7 On Your Side
Best times to purchase cheap airline tickets
SAN FRANCISCO (KGO) -- Everyone knows airline tickets can be expensive, so 7 On Your Side looked into what you have to do to save on your next trip.
Spring break is almost over, but summer vacation will soon be here and that means it's time to start looking at airline tickets. Consumer Reports has partnered exclusively with 7 On Your Side to reveal the best times to buy your ticket in order to score the best deal.
It's always difficult to know if you are buying your ticket at the cheapest point. A new study has some facts that can change the way you make your next trip. A recent study by online travel booking site CheapAir looked at more than 25 million airline fares over the last year to determine the best times to find get the cheapest airfare.
"The best time to buy your ticket, on average, in 2012 for domestic flights was 49 days in advance, 7 weeks," said CheapAir CEO Jeff Klees. "For international travel, it was 81 days and that's between 11 and 12 weeks," he added.
The day of the week you choose to fly can save you a lot of money too.

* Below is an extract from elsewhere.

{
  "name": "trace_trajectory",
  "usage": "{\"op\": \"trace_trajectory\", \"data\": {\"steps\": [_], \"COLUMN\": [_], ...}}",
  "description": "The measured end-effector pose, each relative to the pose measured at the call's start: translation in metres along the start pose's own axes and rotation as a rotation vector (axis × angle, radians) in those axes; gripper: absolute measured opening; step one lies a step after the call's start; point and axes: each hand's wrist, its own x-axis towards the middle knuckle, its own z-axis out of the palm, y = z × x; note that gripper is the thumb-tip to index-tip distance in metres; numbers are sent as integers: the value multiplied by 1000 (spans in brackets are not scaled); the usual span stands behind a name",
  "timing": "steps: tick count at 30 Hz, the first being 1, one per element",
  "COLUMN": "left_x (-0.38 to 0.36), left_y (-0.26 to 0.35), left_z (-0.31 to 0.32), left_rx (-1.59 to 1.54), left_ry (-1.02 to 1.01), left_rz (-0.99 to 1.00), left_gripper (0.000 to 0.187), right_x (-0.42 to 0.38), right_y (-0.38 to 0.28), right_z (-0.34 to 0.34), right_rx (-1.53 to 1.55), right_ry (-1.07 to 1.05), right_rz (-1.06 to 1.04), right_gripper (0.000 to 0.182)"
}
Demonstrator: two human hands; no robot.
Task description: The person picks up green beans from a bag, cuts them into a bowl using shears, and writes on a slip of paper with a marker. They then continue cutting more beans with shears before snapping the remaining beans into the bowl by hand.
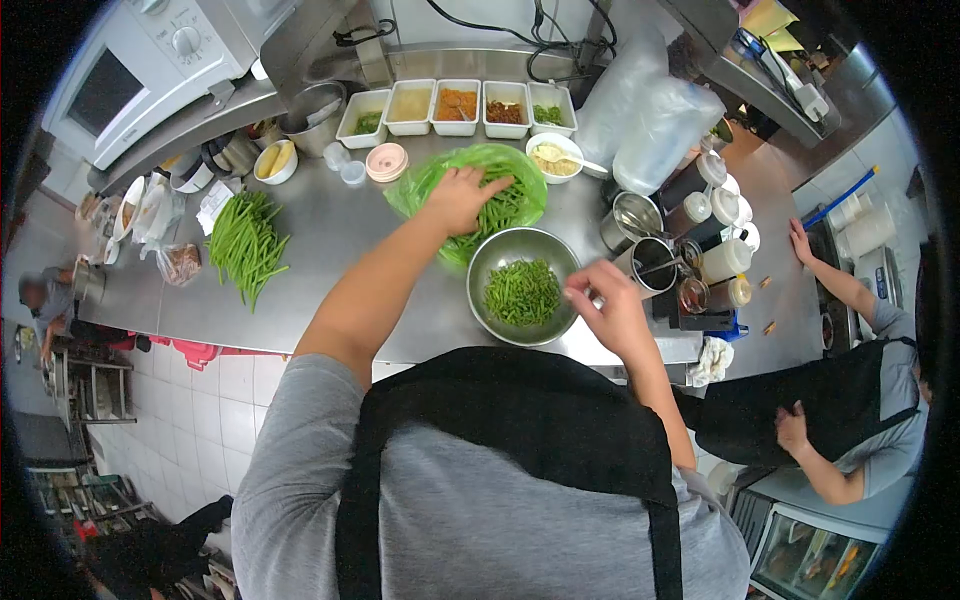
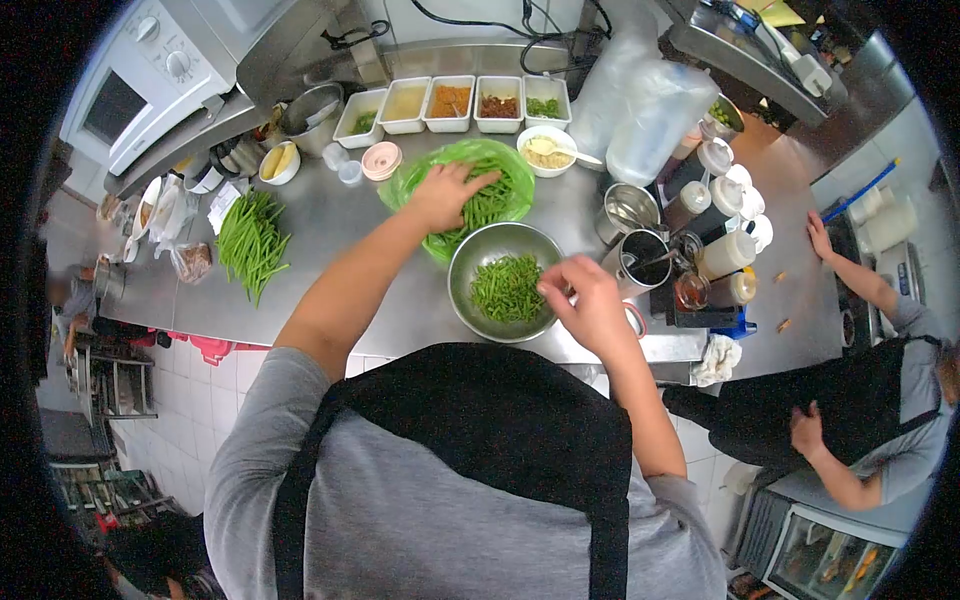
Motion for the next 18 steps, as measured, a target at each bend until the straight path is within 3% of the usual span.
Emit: {"op": "trace_trajectory", "data": {"steps": [2,4,8,9,12,13,16,17,18], "left_x": [-6,-13,-29,-27,-13,-3,11,17,18], "left_y": [-6,-18,-41,-48,-51,-47,-38,-52,-64], "left_z": [-8,-12,-16,-17,-14,-8,-6,3,-4], "left_rx": [-48,-108,-344,-462,-417,-411,-218,-165,-226], "left_ry": [-53,-66,332,386,521,470,285,365,292], "left_rz": [84,151,104,57,32,-9,-372,-445,-484], "left_gripper": [93,94,83,58,36,18,26,35,35], "right_x": [30,68,152,169,210,224,234,235,232], "right_y": [9,16,58,62,76,84,39,29,20], "right_z": [12,23,58,66,90,100,82,72,62], "right_rx": [4,8,-222,-310,-513,-444,-322,-344,-379], "right_ry": [87,95,185,208,-165,-154,-38,49,134], "right_rz": [-95,-57,-389,-482,-61,-37,-220,-304,-361], "right_gripper": [7,9,18,21,25,27,26,28,28]}}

Tuesdays and Wednesdays are generally cheaper than other days of the week Friday and Sunday are the most expensive and in fact on average, if you fly on a Tuesday, you save $58 as opposed to flying on a Sunday.
Most people know that the most expensive times to buy a ticket is at the last minute, but Klees says the second worst thing you can do is buy your ticket too early. A flight opens for sale 330-335 days in advance. "The starting fares are a lot higher than what the lowest fare will eventually be," he said.

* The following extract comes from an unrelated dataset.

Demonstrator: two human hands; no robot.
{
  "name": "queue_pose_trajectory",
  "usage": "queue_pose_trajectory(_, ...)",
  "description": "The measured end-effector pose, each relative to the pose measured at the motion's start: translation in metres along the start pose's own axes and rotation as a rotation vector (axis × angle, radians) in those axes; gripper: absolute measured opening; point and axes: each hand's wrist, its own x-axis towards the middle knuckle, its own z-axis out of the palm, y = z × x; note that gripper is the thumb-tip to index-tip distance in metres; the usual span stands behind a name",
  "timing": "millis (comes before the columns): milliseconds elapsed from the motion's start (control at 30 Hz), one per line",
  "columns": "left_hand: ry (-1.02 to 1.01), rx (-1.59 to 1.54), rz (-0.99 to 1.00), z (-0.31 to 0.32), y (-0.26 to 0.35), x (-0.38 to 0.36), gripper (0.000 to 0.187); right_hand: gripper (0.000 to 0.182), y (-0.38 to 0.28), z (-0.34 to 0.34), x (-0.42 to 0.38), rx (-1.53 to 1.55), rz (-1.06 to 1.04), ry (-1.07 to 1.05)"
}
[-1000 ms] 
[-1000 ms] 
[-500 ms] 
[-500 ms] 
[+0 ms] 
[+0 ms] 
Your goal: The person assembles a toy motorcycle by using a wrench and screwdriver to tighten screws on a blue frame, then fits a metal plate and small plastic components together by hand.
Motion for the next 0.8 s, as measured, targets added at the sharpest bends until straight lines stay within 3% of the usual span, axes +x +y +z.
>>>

Fare pricing is not regulated by the government. Al Anolik is a travel lawyer who says the Department of Transportation does not want to be involved in fares and pricing. "They let the airlines do what they want with the frequent flyers, they let them adjust their prices. They're not watching," he said.
And despite the plethora of travel booking sites, Anolik's biggest tip is to find a good travel agent. "Travel agents are going to know when they load the computer with their fares. Whether that's a Tuesday morning or a Wednesday morning, they're going to be right on it and check that fare as it changes in the computer," he said.
This study also found that the idea that booking a trip on a Tuesday will save you big money is actually a myth. CheapAir found that in fact, on average, the savings were no more than a few dollars.